Exercise directions:
Copy the lines exactly as they appear, starting with the first line of the records and ending with the line that contains "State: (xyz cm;".

___ Records shown

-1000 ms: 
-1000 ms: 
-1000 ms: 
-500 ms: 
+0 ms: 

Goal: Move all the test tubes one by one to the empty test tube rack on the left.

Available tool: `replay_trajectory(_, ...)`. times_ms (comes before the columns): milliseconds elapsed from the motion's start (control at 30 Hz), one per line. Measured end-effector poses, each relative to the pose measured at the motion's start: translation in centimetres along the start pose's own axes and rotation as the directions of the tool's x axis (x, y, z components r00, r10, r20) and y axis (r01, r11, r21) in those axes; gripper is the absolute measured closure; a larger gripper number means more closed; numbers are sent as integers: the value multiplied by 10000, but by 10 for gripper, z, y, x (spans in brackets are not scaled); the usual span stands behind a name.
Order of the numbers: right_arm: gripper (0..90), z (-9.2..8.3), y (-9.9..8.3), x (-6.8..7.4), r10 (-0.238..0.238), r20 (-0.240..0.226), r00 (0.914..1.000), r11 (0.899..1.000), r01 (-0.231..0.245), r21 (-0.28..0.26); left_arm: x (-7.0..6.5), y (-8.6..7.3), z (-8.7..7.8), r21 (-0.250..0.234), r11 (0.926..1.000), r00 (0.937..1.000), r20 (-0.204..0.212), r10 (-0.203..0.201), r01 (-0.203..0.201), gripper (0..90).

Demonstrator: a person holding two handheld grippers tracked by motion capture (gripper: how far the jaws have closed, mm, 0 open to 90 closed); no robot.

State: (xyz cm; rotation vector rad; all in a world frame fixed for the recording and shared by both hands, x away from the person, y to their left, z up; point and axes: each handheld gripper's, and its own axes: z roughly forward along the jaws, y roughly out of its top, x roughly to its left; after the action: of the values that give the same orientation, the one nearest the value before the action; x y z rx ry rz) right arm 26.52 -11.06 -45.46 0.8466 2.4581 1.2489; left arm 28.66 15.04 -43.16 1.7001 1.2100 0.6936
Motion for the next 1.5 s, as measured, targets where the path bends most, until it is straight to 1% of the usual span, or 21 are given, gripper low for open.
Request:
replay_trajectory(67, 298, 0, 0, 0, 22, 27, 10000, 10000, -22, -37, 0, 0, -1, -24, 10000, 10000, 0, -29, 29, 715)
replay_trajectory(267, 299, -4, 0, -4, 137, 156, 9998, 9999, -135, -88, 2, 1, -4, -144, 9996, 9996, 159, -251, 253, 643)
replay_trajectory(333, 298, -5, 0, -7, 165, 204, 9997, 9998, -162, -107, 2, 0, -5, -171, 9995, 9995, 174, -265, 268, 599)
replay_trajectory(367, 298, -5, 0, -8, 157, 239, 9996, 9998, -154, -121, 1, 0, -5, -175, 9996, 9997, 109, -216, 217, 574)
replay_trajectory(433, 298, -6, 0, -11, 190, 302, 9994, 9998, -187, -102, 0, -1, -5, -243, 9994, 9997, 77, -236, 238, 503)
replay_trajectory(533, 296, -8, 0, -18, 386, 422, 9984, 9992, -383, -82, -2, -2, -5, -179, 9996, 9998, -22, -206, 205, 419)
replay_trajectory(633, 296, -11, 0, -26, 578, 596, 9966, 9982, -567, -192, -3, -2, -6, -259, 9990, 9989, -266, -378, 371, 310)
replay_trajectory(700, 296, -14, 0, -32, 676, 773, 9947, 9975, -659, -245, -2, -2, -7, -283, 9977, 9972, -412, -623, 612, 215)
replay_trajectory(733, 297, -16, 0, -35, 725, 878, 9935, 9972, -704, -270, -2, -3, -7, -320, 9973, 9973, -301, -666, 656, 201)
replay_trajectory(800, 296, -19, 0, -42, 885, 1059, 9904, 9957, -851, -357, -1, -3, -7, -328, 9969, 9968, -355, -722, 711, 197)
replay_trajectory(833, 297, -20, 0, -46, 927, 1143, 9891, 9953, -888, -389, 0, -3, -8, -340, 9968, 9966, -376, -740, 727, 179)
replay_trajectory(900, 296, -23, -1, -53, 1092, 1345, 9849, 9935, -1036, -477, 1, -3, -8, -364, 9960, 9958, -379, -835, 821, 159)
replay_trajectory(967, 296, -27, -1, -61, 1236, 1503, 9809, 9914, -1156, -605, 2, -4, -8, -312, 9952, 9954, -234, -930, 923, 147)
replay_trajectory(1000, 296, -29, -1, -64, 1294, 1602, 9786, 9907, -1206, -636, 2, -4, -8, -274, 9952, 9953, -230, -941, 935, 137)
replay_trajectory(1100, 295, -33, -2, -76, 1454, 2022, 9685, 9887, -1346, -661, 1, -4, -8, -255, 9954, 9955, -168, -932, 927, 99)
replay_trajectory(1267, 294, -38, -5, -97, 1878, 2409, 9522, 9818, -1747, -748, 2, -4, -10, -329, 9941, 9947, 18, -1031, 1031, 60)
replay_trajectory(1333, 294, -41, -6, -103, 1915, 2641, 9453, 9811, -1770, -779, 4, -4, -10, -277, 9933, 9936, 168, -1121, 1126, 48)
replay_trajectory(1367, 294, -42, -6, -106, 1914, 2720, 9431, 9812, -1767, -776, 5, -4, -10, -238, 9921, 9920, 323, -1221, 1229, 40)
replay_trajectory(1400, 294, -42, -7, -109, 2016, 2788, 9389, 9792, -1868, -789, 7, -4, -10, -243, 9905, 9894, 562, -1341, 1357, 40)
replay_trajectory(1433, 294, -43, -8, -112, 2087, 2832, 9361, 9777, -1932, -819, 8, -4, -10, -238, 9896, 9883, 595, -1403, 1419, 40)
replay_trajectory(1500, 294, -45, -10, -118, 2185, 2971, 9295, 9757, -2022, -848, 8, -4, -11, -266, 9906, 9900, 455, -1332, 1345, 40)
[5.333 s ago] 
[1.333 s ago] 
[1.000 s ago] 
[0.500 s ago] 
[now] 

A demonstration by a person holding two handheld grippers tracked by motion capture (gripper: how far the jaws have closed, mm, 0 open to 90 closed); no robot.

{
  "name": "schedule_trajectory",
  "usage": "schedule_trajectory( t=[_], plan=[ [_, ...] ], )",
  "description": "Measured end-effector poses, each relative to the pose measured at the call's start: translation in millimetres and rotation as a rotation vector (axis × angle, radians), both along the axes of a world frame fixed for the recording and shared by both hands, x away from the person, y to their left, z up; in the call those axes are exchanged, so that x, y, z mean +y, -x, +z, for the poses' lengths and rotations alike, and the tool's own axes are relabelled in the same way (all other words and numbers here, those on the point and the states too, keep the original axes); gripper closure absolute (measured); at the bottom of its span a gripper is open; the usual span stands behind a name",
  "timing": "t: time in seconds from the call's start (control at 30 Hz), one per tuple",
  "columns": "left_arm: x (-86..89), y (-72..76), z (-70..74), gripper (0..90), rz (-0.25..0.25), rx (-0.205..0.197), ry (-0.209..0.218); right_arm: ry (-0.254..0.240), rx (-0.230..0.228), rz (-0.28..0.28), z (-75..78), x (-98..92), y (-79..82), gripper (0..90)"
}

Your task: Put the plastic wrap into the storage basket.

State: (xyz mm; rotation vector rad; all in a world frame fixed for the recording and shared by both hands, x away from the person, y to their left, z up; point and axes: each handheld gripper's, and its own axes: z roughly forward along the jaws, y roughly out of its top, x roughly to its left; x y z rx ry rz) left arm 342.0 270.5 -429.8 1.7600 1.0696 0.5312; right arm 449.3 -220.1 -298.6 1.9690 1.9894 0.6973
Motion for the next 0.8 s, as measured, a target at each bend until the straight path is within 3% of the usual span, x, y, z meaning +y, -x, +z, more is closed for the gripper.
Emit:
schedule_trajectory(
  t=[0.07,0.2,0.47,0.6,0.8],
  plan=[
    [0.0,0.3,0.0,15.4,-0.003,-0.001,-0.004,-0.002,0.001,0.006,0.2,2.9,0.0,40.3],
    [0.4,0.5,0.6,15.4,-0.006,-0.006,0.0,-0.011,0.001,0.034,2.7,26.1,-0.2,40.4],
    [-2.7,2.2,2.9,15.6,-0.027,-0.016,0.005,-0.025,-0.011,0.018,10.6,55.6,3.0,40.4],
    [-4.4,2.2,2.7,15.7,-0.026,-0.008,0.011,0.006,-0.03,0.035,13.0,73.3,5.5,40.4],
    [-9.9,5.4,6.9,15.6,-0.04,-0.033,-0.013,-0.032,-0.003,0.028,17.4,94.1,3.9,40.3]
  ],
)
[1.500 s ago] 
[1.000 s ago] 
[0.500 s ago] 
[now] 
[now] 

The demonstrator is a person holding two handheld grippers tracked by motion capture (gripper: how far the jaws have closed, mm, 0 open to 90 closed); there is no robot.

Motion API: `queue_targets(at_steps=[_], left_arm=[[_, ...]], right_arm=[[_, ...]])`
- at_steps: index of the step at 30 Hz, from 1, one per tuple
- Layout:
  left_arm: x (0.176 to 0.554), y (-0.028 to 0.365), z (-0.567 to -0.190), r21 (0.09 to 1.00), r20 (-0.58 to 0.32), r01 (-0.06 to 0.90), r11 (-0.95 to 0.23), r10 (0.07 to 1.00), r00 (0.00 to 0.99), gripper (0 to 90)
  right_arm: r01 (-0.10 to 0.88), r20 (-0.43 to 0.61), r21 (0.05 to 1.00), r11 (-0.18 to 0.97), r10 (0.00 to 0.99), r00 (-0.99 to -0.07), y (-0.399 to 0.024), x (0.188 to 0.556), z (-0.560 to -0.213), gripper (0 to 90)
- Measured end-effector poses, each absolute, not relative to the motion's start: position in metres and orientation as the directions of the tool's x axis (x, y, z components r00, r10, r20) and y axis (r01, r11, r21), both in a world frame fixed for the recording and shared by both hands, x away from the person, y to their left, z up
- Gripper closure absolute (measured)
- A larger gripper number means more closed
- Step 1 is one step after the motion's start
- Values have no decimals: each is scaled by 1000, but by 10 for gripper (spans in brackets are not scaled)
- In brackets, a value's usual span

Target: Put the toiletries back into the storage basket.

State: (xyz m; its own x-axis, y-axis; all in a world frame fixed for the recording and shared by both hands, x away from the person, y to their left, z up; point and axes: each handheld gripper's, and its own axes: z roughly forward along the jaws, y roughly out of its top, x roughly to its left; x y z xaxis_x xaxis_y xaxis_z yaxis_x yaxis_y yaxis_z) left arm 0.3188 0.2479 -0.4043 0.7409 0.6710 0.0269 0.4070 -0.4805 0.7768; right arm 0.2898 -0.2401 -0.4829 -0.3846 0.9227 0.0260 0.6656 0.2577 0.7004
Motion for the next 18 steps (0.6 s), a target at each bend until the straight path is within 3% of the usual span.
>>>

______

Exercise answer:
-1000 ms: 
-1000 ms: 
-1000 ms: 
-500 ms: 
+0 ms: 

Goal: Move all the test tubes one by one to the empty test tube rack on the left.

Available tool: `replay_trajectory(_, ...)`. times_ms (comes before the columns): milliseconds elapsed from the motion's start (control at 30 Hz), one per line. Measured end-effector poses, each relative to the pose measured at the motion's start: translation in centimetres along the start pose's own axes and rotation as the directions of the tool's x axis (x, y, z components r00, r10, r20) and y axis (r01, r11, r21) in those axes; gripper is the absolute measured closure; a larger gripper number means more closed; numbers are sent as integers: the value multiplied by 10000, but by 10 for gripper, z, y, x (spans in brackets are not scaled); the usual span stands behind a name.
Order of the numbers: right_arm: gripper (0..90), z (-9.2..8.3), y (-9.9..8.3), x (-6.8..7.4), r10 (-0.238..0.238), r20 (-0.240..0.226), r00 (0.914..1.000), r11 (0.899..1.000), r01 (-0.231..0.245), r21 (-0.28..0.26); left_arm: x (-7.0..6.5), y (-8.6..7.3), z (-8.7..7.8), r21 (-0.250..0.234), r11 (0.926..1.000), r00 (0.937..1.000), r20 (-0.204..0.212), r10 (-0.203..0.201), r01 (-0.203..0.201), gripper (0..90).

Demonstrator: a person holding two handheld grippers tracked by motion capture (gripper: how far the jaws have closed, mm, 0 open to 90 closed); no robot.

State: (xyz cm; rotation vector rad; all in a world frame fixed for the recording and shared by both hands, x away from the person, y to their left, z up; point and axes: each handheld gripper's, and its own axes: z roughly forward along the jaws, y roughly out of its top, x roughly to its left; after the action: of the values that give the same orientation, the one nearest the value before the action; x y z rx ry rz) right arm 26.52 -11.06 -45.46 0.8466 2.4581 1.2489; left arm 28.66 15.04 -43.16 1.7001 1.2100 0.6936

Nothing more belongs to this exercise.